• [AIM OF THE EXERCISE]
All of the data that follows is to be printed exactly, without pictures.

Entries taken from a collection
________
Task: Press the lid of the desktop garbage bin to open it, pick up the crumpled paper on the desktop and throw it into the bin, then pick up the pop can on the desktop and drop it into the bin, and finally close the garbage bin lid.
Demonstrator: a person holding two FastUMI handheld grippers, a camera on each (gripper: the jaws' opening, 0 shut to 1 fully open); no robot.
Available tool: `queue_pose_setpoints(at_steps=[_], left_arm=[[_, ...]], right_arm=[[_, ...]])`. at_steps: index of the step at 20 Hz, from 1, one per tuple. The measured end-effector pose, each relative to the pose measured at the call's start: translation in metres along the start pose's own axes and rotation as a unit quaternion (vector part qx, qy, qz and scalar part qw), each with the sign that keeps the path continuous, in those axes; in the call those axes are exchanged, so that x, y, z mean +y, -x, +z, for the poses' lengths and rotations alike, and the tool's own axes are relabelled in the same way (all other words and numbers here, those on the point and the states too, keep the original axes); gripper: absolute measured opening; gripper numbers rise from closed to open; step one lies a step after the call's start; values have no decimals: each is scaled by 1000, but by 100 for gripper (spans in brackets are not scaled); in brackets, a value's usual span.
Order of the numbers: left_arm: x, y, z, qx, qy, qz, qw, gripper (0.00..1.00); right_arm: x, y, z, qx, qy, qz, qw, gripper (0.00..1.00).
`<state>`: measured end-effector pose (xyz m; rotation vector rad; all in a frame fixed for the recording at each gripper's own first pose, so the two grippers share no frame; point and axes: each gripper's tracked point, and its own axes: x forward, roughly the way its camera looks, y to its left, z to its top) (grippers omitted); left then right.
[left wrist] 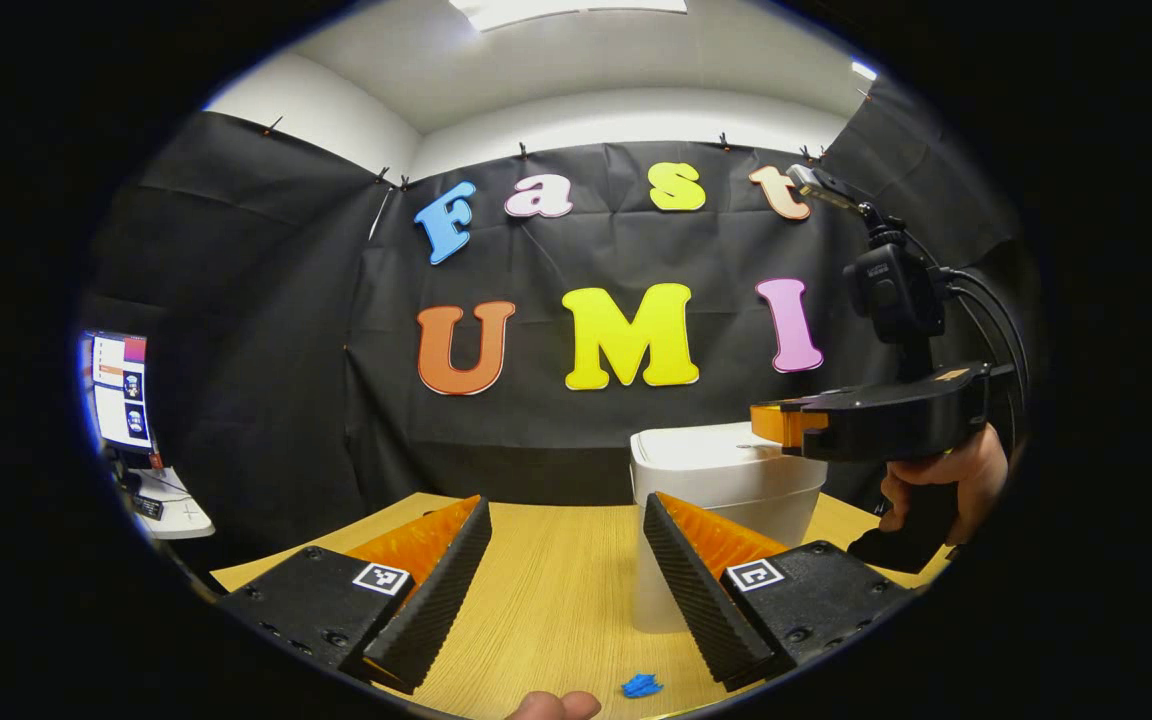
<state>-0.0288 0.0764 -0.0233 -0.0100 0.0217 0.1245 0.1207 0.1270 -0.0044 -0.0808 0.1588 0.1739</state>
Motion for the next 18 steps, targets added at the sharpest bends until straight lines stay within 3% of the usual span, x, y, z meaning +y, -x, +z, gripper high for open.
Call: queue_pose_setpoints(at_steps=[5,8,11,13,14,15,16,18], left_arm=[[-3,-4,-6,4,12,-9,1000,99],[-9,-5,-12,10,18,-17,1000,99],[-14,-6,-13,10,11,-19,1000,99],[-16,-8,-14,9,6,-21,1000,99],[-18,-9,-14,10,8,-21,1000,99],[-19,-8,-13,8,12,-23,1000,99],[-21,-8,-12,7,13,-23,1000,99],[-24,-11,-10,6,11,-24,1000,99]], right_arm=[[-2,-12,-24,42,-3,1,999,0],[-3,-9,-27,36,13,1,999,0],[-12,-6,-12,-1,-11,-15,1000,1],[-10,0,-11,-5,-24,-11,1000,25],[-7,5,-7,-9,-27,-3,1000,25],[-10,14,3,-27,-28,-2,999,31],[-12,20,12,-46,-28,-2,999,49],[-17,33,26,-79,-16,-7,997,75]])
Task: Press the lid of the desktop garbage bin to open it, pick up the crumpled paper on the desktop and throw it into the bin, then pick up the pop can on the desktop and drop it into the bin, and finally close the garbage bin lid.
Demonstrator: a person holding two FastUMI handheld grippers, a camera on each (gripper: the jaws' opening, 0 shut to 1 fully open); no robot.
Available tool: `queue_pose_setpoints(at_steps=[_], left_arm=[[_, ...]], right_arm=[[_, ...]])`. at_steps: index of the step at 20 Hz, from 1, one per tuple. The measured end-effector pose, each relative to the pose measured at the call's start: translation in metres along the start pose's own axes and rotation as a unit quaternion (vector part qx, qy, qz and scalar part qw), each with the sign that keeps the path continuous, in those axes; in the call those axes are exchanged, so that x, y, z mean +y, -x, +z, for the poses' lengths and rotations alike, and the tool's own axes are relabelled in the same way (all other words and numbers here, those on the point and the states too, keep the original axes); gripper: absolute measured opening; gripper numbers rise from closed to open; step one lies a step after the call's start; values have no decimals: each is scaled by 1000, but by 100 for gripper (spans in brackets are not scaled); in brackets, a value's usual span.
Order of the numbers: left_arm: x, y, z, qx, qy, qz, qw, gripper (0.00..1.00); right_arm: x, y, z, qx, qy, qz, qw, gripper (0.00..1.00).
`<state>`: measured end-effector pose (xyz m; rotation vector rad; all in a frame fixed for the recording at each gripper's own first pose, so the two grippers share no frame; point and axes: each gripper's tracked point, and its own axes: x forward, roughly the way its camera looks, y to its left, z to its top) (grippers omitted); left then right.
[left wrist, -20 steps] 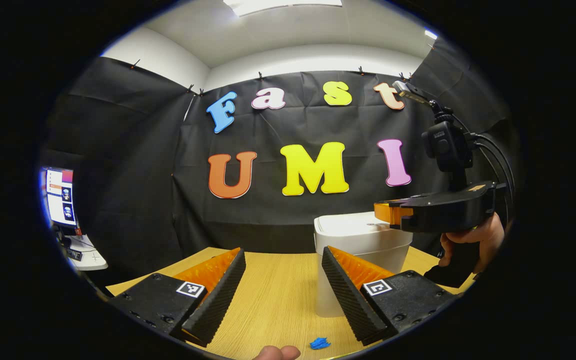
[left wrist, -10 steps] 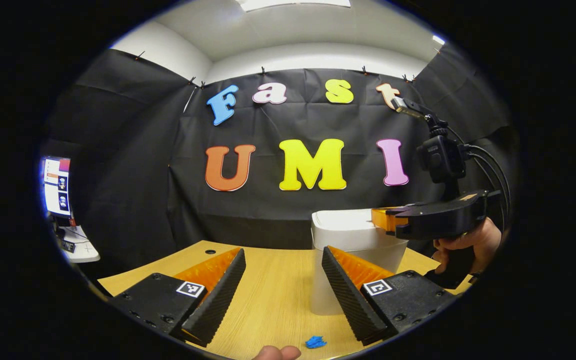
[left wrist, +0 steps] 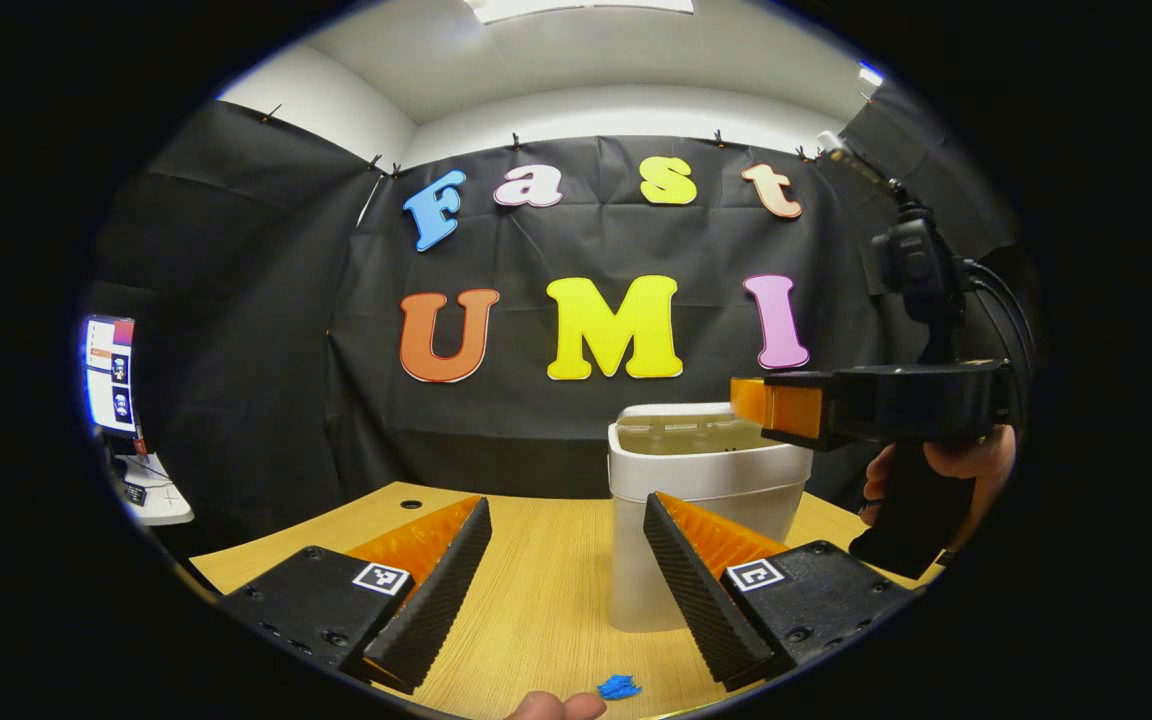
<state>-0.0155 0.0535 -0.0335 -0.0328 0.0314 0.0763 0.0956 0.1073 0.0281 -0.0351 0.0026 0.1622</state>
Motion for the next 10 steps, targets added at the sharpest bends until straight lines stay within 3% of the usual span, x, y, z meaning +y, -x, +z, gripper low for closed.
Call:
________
• [REPLY TO THE EXERCISE]
Task: Press the lid of the desktop garbage bin to open it, pick up the crumpled paper on the desktop and throw it into the bin, then pick up the pop can on the desktop and drop it into the bin, and finally close the garbage bin lid.
Demonstrator: a person holding two FastUMI handheld grippers, a camera on each (gripper: the jaws' opening, 0 shut to 1 fully open); no robot.
Available tool: `queue_pose_setpoints(at_steps=[_], left_arm=[[_, ...]], right_arm=[[_, ...]])`. at_steps: index of the step at 20 Hz, from 1, one per tuple. The measured end-effector pose, each relative to the pose measured at the call's start: translation in metres along the start pose's own axes and rotation as a unit quaternion (vector part qx, qy, qz and scalar part qw), each with the sign that keeps the path continuous, in those axes; in the call those axes are exchanged, so that x, y, z mean +y, -x, +z, for the poses' lengths and rotations alike, and the tool's own axes are relabelled in the same way (all other words and numbers here, those on the point and the states too, keep the original axes); gripper: absolute measured opening; gripper numbers rise from closed to open; step one lies a step after the call's start; values have no decimals: each is scaled by 1000, but by 100 for gripper (spans in brackets are not scaled); in brackets, a value's usual span.
Order of the numbers: left_arm: x, y, z, qx, qy, qz, qw, gripper (0.00..1.00); right_arm: x, y, z, qx, qy, qz, qw, gripper (0.00..1.00).
`<state>`: measured end-effector pose (xyz m; rotation vector rad; all in a frame fixed for the recording at each gripper's own first pose, so the two grippers share no frame; point and axes: each gripper's tracked point, and its own axes: x forward, roughly the way its camera looks, y to its left, z to its top) (grippers omitted); left then right.
[left wrist] 
<state>-0.0288 0.0764 -0.0233 -0.0100 0.0217 0.1245 0.1207 0.1270 -0.0044 -0.0808 0.1588 0.1739</state>
Motion for the next 18 steps, targets added at the sharpest bends until straight lines stay within 3% of the usual span, x, y, z meaning +y, -x, +z, gripper high for open.
Call: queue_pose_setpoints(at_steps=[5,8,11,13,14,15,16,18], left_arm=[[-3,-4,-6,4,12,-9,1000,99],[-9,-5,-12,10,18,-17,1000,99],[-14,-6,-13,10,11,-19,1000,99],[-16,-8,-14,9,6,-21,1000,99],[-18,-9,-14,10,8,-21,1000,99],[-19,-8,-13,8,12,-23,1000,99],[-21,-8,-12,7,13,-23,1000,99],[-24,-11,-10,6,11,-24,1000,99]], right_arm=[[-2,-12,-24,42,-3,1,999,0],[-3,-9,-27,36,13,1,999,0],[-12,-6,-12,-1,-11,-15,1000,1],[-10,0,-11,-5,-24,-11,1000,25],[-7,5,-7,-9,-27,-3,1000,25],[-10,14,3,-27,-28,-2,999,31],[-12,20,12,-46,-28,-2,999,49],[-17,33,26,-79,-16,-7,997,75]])
Task: Press the lid of the desktop garbage bin to open it, pick up the crumpled paper on the desktop and throw it into the bin, then pick up the pop can on the desktop and drop it into the bin, and finally close the garbage bin lid.
Demonstrator: a person holding two FastUMI handheld grippers, a camera on each (gripper: the jaws' opening, 0 shut to 1 fully open); no robot.
Available tool: `queue_pose_setpoints(at_steps=[_], left_arm=[[_, ...]], right_arm=[[_, ...]])`. at_steps: index of the step at 20 Hz, from 1, one per tuple. The measured end-effector pose, each relative to the pose measured at the call's start: translation in metres along the start pose's own axes and rotation as a unit quaternion (vector part qx, qy, qz and scalar part qw), each with the sign that keeps the path continuous, in those axes; in the call those axes are exchanged, so that x, y, z mean +y, -x, +z, for the poses' lengths and rotations alike, and the tool's own axes are relabelled in the same way (all other words and numbers here, those on the point and the states too, keep the original axes); gripper: absolute measured opening; gripper numbers rise from closed to open; step one lies a step after the call's start; values have no decimals: each is scaled by 1000, but by 100 for gripper (spans in brackets are not scaled); in brackets, a value's usual span.
Order of the numbers: left_arm: x, y, z, qx, qy, qz, qw, gripper (0.00..1.00); right_arm: x, y, z, qx, qy, qz, qw, gripper (0.00..1.00).
`<state>`: measured end-effector pose (xyz m; rotation vector rad; all in a frame fixed for the recording at each gripper's own first pose, so the two grippers share no frame; point and axes: each gripper's tracked point, and its own axes: x forward, roughly the way its camera looks, y to its left, z to its top) (grippers omitted); left then right.
[left wrist, -20 steps] 
[left wrist, -10 steps] 
[left wrist, +0 steps] 
<state>-0.0155 0.0535 -0.0335 -0.0328 0.0314 0.0763 0.0956 0.1073 0.0281 -0.0351 0.0026 0.1622</state>
Motion for the next 10 steps, targets added at the sharpest bends until straight lines stay within 3% of the usual span, x, y, z meaning +y, -x, +z, gripper low for closed.
Call:

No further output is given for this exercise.